Foi aí que eu descobri que eu poderia, mas não deveria ser definida pelos conjuntos de experiências, atributos e planos que me haviam entregue. 

Esse não foi o início de uma nova fase, mas de um jogo completamente novo. 

Nesse jogo, eu comecei a construir o meu próprio modelo de confiança e de lealdade – e ele começava e terminava em mim. 

Passei a ser o meu próprio modelo, criando e sustentando, dentro de mim, o alinhamento, o amor e a confiança.  

Existe um deleite inexplicável em viver a certeza de estar realizando o melhor plantio possível, de fazer escolhas que estejam alinhadas com o amor e a consciência. 

Hoje, sou o meu próprio modelo de perfeição: busco ser a melhor Talita que eu posso, para cicatrizar todas as feridas que, no jogo anterior, eu havia aberto em mim mesma.

Nunca, nunca, nunca eu me amei tanto e me senti tão digna de ser amada. 

Eu me apropriei da minha história. 

Eu me apropriei dos meus modelos. 

Eu me apropriei do amor... com o suporte do amor.

Aqui eu quero estar.


sábado, 21 de março de 2020

A regra é a metamorfose




Tem um mamoeiro no quintal.

Eu o vi brotar, crescer e frutificar.

Certo dia, uma geada forte queimou todas as suas folhas. Com a minha brilhante mente racional, pensei: não poderá mais fazer fotossíntese, por certo que esse foi o seu fim.

Mas a natureza que fervilhava dentro dele, fez romper a sua pele em oito pontos. Oito brotos em locais pouco prováveis, que se tornaram oito novos galhos, distribuídos em todo o comprimento do caule. Produz oito vezes mais mamões e, agora, na altura das mãos.

Quem diria, uma aparente morte dando surgimento à uma efervescência de vida.

Lembrei-me, hoje, da quase morte do mamoeiro, quando senti desaparecer parte da minha consciência depois de um esforço físico leve. 

Sentei-me ao lado do mamoeiro para tentar absorver a inteligência da renovação, para sentir a energia da vida fluindo sem medo e sem economia.

Antes mesmo de colocar os olhos na árvore, percebi que o jardim havia me preparado uma nova lição.

Uma borboleta segurando-se firmemente ao casulo do qual havia saído.

Talvez ela não soubesse que depois de abrir as suas asas, não seria mais possível voltar para o espaço pequeno dentro do qual se sentia segura, mas permanecia confinada.
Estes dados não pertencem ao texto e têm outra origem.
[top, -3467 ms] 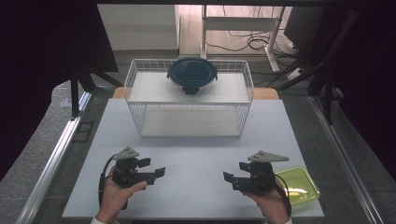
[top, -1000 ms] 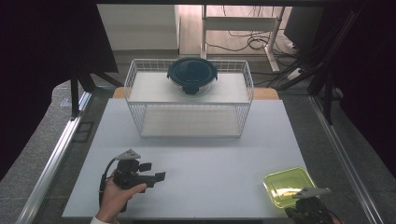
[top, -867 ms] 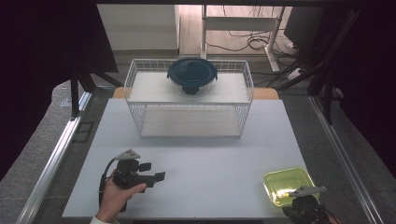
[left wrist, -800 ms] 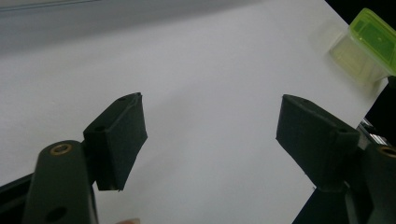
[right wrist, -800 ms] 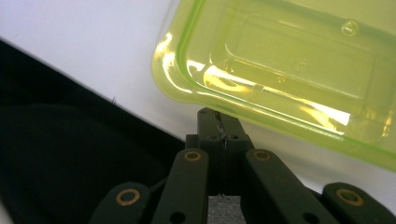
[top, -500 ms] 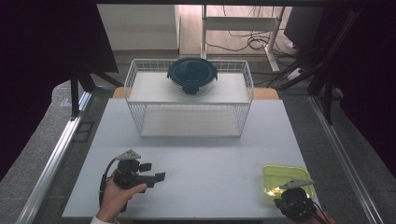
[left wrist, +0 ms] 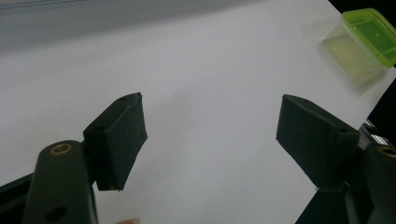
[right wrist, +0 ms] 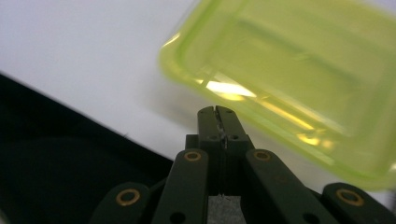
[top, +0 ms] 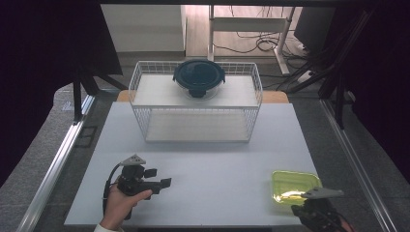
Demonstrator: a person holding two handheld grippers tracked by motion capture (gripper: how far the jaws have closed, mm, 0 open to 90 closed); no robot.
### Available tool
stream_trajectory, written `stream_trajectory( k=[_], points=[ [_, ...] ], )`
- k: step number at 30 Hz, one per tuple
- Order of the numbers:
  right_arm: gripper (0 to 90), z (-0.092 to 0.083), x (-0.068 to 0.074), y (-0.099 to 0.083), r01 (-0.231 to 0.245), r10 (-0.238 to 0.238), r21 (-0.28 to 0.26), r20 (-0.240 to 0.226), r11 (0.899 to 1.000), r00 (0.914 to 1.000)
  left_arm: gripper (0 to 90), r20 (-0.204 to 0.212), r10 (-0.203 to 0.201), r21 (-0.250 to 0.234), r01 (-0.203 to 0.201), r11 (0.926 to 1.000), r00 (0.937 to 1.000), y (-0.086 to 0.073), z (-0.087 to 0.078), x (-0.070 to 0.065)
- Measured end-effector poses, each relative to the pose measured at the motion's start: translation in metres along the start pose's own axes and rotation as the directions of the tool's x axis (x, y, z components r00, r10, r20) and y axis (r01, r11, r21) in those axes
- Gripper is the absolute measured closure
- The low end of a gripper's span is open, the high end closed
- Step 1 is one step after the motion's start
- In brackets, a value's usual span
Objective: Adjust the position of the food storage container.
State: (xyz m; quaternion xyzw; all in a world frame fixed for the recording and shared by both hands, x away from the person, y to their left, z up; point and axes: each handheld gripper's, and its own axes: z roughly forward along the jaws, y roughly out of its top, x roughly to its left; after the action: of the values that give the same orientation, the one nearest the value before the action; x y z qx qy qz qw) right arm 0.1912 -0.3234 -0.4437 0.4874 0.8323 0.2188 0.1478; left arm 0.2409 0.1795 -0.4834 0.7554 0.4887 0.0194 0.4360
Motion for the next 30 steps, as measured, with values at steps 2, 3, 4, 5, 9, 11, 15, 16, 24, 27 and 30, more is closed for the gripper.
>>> stream_trajectory(
  k=[2,3,4,5,9,11,15,16,24,27,30],
  points=[
    [88.4,-0.009,-0.011,0.002,-0.023,0.023,-0.02,0.029,1.0,0.9993,23.6,0.0,-0.003,-0.003,0.003,1.0,1.0,0.0,-0.001,0.001],
    [88.4,-0.013,-0.016,0.004,-0.031,0.032,-0.029,0.043,0.999,0.9986,23.6,0.004,-0.006,-0.006,0.006,1.0,1.0,0.0,-0.001,0.001],
    [88.4,-0.017,-0.022,0.005,-0.039,0.041,-0.04,0.053,0.998,0.9977,23.6,0.012,-0.009,-0.009,0.009,0.9999,0.9999,0.0,-0.001,0.001],
    [88.4,-0.02,-0.03,0.007,-0.056,0.059,-0.051,0.066,0.997,0.996,23.6,0.016,-0.01,-0.01,0.01,0.9999,0.9998,0.0,-0.001,0.001],
    [88.4,-0.017,-0.057,0.014,-0.112,0.116,-0.044,0.101,0.993,0.988,23.6,0.015,-0.011,-0.004,0.011,0.9999,0.9998,0.0,0.0,0.001],
    [88.4,-0.01,-0.067,0.016,-0.133,0.136,-0.027,0.13,0.991,0.9822,23.6,0.013,-0.012,-0.005,0.012,0.9999,0.9998,0.0,0.0,0.001],
    [88.3,0.003,-0.082,0.017,-0.184,0.182,-0.008,0.183,0.983,0.9661,23.6,0.009,-0.012,-0.008,0.012,0.9999,0.9999,0.0,-0.001,0.003],
    [88.3,0.005,-0.084,0.016,-0.188,0.184,-0.002,0.194,0.982,0.9634,23.6,0.011,-0.014,-0.008,0.014,0.9999,0.9998,0.0,-0.001,0.004],
    [88.3,0.006,-0.092,0.011,-0.203,0.203,-0.025,0.203,0.979,0.9577,23.6,0.008,-0.012,-0.009,0.012,0.9999,0.9999,0.0,-0.002,0.003],
    [88.3,0.005,-0.095,0.01,-0.21,0.212,-0.03,0.21,0.977,0.9545,23.6,0.004,-0.009,-0.007,0.009,0.9999,0.9999,0.0,-0.001,0.002],
    [88.3,0.006,-0.1,0.007,-0.224,0.222,-0.018,0.224,0.974,0.949,23.6,-0.014,-0.002,-0.004,0.001,1.0,0.9999,-0.001,-0.001,0.001]
  ],
)
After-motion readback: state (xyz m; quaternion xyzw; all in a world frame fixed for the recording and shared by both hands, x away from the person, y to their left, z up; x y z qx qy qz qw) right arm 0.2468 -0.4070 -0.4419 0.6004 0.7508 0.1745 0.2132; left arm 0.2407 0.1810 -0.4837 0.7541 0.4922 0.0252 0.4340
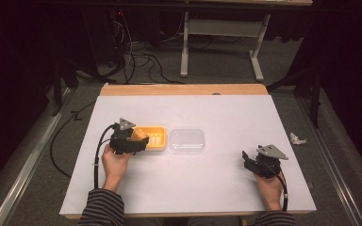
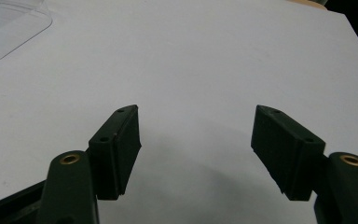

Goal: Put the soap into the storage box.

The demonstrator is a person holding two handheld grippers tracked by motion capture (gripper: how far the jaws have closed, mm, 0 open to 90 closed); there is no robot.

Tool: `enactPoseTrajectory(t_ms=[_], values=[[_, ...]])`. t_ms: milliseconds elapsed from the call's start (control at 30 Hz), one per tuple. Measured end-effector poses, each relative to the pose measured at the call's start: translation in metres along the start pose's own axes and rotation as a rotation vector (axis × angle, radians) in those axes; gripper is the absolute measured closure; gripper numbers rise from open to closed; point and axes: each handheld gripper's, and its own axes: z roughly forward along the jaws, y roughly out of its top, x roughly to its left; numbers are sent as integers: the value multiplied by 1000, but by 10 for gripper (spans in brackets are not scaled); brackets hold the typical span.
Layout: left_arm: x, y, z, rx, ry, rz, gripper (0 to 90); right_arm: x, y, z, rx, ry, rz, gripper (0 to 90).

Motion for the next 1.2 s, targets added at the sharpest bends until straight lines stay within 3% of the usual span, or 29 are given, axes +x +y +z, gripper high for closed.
enactPoseTrajectory(t_ms=[233,1200], values=[[1,0,6,10,5,-3,271,0,0,0,-2,-1,-18,332],[4,-1,33,33,28,-18,274,1,0,0,2,-5,-17,330]])
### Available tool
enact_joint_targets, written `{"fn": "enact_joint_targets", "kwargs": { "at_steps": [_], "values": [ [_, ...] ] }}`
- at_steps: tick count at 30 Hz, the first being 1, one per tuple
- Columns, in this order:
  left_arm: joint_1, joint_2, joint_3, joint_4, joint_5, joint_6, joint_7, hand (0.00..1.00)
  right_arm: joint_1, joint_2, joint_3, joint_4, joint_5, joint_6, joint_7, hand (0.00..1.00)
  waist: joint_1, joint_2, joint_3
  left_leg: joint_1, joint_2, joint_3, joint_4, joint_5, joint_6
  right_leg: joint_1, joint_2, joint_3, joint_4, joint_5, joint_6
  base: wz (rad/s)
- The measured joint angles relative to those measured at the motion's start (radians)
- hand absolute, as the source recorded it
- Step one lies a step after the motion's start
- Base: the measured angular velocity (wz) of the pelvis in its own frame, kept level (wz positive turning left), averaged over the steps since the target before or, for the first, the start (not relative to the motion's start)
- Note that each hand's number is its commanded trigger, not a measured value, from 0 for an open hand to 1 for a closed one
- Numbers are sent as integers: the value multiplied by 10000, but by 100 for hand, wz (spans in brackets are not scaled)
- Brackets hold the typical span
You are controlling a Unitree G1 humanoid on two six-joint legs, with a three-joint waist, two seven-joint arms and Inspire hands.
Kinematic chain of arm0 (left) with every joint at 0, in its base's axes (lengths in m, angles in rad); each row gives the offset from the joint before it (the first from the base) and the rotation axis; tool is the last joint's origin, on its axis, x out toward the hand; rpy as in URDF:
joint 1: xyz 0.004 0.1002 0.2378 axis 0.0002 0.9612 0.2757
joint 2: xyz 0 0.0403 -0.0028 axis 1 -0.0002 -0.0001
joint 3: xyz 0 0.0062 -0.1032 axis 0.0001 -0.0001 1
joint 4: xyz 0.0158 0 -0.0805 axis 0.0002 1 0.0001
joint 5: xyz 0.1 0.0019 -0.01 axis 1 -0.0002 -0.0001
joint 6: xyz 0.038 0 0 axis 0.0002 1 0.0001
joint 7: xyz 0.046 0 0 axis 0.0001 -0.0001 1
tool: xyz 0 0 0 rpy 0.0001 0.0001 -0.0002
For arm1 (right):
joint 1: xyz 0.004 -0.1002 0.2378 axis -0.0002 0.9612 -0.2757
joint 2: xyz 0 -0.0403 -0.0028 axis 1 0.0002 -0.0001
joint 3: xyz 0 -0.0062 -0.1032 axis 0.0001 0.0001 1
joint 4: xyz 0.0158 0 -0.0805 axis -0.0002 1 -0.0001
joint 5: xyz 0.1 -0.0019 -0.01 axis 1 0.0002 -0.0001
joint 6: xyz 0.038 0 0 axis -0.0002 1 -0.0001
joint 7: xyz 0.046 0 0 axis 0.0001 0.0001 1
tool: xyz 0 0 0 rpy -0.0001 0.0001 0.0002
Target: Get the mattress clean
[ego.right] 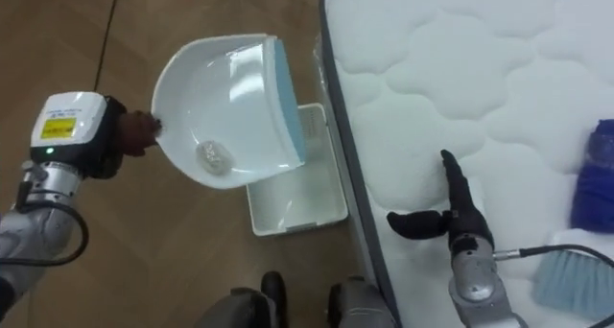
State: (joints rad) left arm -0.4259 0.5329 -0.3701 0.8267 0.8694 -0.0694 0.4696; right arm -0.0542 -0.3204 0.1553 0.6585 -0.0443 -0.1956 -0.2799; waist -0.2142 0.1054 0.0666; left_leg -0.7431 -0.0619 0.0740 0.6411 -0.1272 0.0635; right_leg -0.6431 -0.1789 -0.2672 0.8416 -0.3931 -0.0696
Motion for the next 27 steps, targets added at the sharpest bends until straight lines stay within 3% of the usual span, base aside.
{"fn": "enact_joint_targets", "kwargs": {
  "at_steps": [1, 4, 7, 10, 14, 19, 23, 27],
  "values": [
    [-130, 64, -193, 10, 130, 139, -134, 100, 79, -65, -6, -119, -46, -131, -66, 0, -143, 167, 65, -25, -19, 106, -28, 18, 49, -9, -119, -95, 58, -59, 10, 26],
    [-441, 351, -689, 25, 414, 270, -423, 100, 404, -260, -7, -578, -42, -334, -314, 0, -377, 532, 59, -24, -248, 78, -302, 97, 120, -126, -293, -66, 123, -164, 130, 21],
    [-571, 781, -1088, 86, 521, 356, -567, 100, 579, -334, -5, -850, -147, -447, -387, 0, -543, 638, 43, 169, -389, 262, -667, 242, 162, -165, -370, 137, 134, -205, 192, 0],
    [-614, 813, -1089, 198, 658, 725, -836, 100, 599, -334, 49, -925, -403, -450, -491, 0, -587, 718, 43, 230, -374, 371, -740, 237, 162, -164, -460, 174, 126, -227, 155, -6],
    [-621, 974, -1265, 438, 673, 765, -1057, 100, 553, -376, 188, -954, -401, -457, -607, 0, -650, 832, 58, 228, -363, 418, -736, 214, 173, -185, -455, 212, 135, -248, 159, 0],
    [-627, 1469, -1636, 934, 679, 797, -1577, 100, 542, -404, 192, -1165, -400, -454, -700, 0, -785, 1095, 58, 327, -396, 510, -843, 215, 183, -203, -411, 401, 148, -273, 252, -3],
    [-618, 1555, -1663, 978, 653, 1113, -1824, 100, 547, -412, 194, -1259, -479, -454, -794, 0, -852, 1277, 59, 429, -393, 671, -974, 234, 198, -191, -466, 471, 145, -275, 268, -4],
    [-621, 1634, -1699, 1003, 654, 1140, -2134, 100, 607, -426, 205, -1280, -855, -455, -798, 0, -900, 1385, 58, 574, -372, 765, -1077, 230, 201, -121, -464, 526, 99, -278, 266, -6]
  ]
}}
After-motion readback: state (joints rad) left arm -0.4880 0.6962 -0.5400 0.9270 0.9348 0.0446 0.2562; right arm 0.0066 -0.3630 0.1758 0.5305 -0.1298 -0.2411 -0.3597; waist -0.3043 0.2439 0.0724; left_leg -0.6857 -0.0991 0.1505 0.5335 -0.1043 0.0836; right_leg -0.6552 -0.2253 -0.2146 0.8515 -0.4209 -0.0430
Depois do caos, da metamorfose e da expansão, nada mais seria como antes – o que é assustador.

O mundo, como ela conhecia, acabou.

Ela se movimentará outra forma, ela enxergará a vida de outros ângulos, ela sentirá outras necessidades, ela irá se relacionar com outros grupos.

Não poderia ter recebido um presente maior que esse.

Enquanto nos debatemos contra as paredes dos nossos casulos e nos descobrimos grandes demais para espaços tão pequenos, lá fora a vida continua a jorrar com uma potência inimaginável, preparando-nos novas experiências.

Tal qual o mamoeiro e a borboleta, não sabemos que nascemos exatamente para isso e que viemos mais que preparados. Nossos corpos carregam uma inteligência pouco compreendida pelas nossas mentes: possuem códigos que são ativados em momentos chave.

Seguimos impulsionados pela força da vida, que nos impele ao movimento, ao crescimento e, por que não, às dúvidas.

A cada pequena morte, uma metamorfose, um degrau.